Upon turning on the machine I was greeted by the OpenBoot prompt, just type

boot cdrom

to boot from the CD-ROM drive, a lot of people have trouble at this stage, but my relatively old OpenBoot (it has version 4.0, the latest version is 4.17, though it’s recommended to not use that version but use 4.16 if you need to upgrade because of netboot trouble with 4.17) booted the Gentoo livecd just fine. I had to disable the ati framebuffer to be able to boot but that might have been due to the unsupported PCI graphics card I had my monitor plugged into.

2617 video=atyfb:off

it then booted fine and I could just install Gentoo as if it were a regular x86 box.
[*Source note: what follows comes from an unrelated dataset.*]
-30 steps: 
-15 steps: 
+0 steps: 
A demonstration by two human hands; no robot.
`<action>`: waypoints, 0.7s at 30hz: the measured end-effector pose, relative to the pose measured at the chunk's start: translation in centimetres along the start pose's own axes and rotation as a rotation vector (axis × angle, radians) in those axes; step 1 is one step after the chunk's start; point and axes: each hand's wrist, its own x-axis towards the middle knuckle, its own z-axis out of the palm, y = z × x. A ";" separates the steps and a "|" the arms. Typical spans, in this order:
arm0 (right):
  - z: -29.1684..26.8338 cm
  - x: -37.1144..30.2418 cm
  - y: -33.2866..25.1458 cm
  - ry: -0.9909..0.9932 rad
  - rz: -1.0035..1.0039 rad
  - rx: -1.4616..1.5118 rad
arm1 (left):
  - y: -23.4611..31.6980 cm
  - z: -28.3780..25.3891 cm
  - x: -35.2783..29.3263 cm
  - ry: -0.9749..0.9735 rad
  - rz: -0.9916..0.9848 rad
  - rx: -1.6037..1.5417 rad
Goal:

I then set a root password and started the livecd’s ssh daemon so I could continue the install from another box as the Blade’s console was extremely slow, so you’ll either have to disable output as much as possible (eg. when extracting a stage tarball don’t use the ‘verbose’ option) or do the install over ssh, I opted for the latter approach.

I had to get the Gentoo sources from ~sparc64 though as the 2.6 kernel series is still dorky on UltraSPARC machines. After some trying it became clear I had to stick with the 2.6.16 kernel because of problems with drivers in both the 2.6.17 (broken support for ATI Mach64) and 2.6.18 (hang on boot, don’t know the exact problem) kernel versions.

You can get my kernel configuration file here.

Once I got past this stage I found out I didn’t get any output on the display altough the box booted just fine (I could ssh to it just fine), as I said the PCI graphics board was unsupported in Linux so I had now attached my screen to the built in graphics card for which the output was being redirected to the serial console as I found out after some searching. So I reattached the screen to the PCI card, booted into the OpenBoot prompt and executed the following to get the box to display it’s output on the screen and accept input from the keyboard:

ok setenv input-device keyboard
ok setenv output-device screen
ok reset-all

After this it booted fine. Getting X to work is another hurdle though, right now I get some strange artifacts when dragging windows around in FVWM, but I’m unsure as to whether that’s because I misconfigured something or because of the Mach 64 graphics card.

Given the X trouble I think I’m going to turn this box into a home server as it’s pretty quiet, after I’ve toyed with it some more of course 😉 I would like to thank the people on the Gentoo forums for their support in getting everything up and running.